Ferragosto arrivò. Era una sera di afa insopportabile, il profilo del golfo lo si poteva soltanto intuire, e la quantità disumana di umidità nell’aria creava un effetto nebbia come fosse stato pieno inverno. La signora Penolope Maria e il fedele Furio, vestiti entrambi di seta bianca, alle otto in punto presero la direzione del lungomare e da come prometteva la serata non sarebbero tornati presto.
Don Gaetano, accertatosi di essere solo nello stabile, salì con passo felpato i tre piani, arrivò dinanzi alla porta della signora Penelope Maria, emise il segnale convenuto e Rodolfo, insieme a Karl, lo raggiunse con in mano il piede di porco. Faceva caldo e don Gaetano era tutto sudato, anche per la tensione.
Con un colpo secco Rodolfo aprì la porta, Karl aspettava fuori con il compito di abbaiare al primo rumore proveniente dalle scale. Iniziarono dal soggiorno, il portiere frugava e il ragazzo lo seguiva reggendo un sacco nero. I mobili era quasi vuoti se non fosse stato per delle porcellane cinesi, di gioielli e soldi nemmeno l’ombra. Passarono ordinatamente al setaccio tutte le stanze lungo il corridoio ma il sacco restava semivuoto, forse, nella stanza da letto in fondo avrebbero trovato il bottino.
Per le scale deserte si sentì un rumore di ascensore. Karl, colto dalla crisi iperglicemia, era caduto in un sonno profondo. La signora Penelope Maria infilò la chiave nella toppa ed entrò in casa senza accorgersi di nulla mentre Furio annusava le gocce di sudore sul pavimento che pian piano lo condussero nella stanza da letto.
Mentre i due rovistavano, don Gaetano avvertì una sensazione di bagnato all’altezza del polpaccio, abbassò gli occhi e riconobbe il musetto di Furio. A quel punto le gocce di sudore imperlarono la testolina del cane che, furioso, prese ad abbaiare a squarciagola. Don Gaetano trasalì e, contro la sua volontà, il piede di porco gli scivolo dalle mani sudate, fracassando completamente la testa di Furio che stramazzò in terra in una pozza di sangue. Dal corridoio si sentì un urlo e il rumore di passi veloci. La signora Penelope Maria alla vista del suo amato Furio mortalmente sanguinante, cadde anche lei in terra. Il cuore non aveva retto.

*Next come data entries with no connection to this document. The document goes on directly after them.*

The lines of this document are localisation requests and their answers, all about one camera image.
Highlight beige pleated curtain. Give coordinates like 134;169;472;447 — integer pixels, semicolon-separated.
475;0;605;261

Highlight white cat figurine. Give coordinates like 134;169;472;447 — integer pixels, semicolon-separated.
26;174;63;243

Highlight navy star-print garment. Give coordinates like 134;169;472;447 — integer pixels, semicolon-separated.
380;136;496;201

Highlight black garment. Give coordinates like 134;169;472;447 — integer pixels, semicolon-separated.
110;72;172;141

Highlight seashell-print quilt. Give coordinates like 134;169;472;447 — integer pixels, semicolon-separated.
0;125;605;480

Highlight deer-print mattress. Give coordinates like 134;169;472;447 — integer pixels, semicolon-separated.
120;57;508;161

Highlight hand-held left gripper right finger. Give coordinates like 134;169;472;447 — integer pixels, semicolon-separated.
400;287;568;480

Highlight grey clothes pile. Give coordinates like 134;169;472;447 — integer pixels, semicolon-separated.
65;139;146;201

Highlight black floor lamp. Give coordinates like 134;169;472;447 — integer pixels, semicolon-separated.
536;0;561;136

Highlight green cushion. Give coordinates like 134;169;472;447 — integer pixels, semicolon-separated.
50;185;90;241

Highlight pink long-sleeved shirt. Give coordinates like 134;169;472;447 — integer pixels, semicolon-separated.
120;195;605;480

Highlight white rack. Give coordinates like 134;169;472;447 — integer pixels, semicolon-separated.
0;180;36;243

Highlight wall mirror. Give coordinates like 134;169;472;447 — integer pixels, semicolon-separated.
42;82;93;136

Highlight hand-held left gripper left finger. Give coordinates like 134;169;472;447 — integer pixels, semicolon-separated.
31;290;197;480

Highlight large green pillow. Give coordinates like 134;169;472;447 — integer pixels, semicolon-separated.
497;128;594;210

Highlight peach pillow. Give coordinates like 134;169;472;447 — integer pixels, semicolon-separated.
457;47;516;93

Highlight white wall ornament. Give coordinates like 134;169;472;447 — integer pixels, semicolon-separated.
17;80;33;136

Il portiere e Rodolfo si guardarono in faccia,senza parlarsi scapparono verso la porta di ingresso, presero in braccio Karl, che ormai russava, e si catapultarono giù per le scale. Nessuno li aveva visti e decisero di fare finta di niente.
Due giorni dopo arrivarono i carabinieri, chiamati dalla signora Contillo che avvertiva cattivi odori provenienti dall’abitazione della sua vicina. Sfondarono la porta e trovarono i due corpi senza vita. Faceva molto caldo e il maresciallo doveva andare in ferie. Nessuno aveva voglia di perdere tempo a capire com’era morta una vecchia sola e il suo cane. Il maresciallo interrogò frettolosamente la vicina e non ricevette informazioni degne di seria attenzione; non ritenne nemmeno utile interrogare il portiere che, per giunta essendo domenica, non c’era. Suicidio-fu la conclusione del maresciallo-la signora era ancora sconvolta dalla morte del marito, era rimasta sola ed aveva deciso di farla finita.
Don Gaetano il giorno seguente ricevette la lettera della clinica in cui gli veniva comunicato che erano molto spiacenti ma non potevano più operarlo, i tre studenti nella stessa notte lasciarono l’appartamento recapitando al portiere l’ultimo film, introvabile, interpretato da James Dean. Adesso don Gaetano poteva vantarsi di possedere l’intera collezione.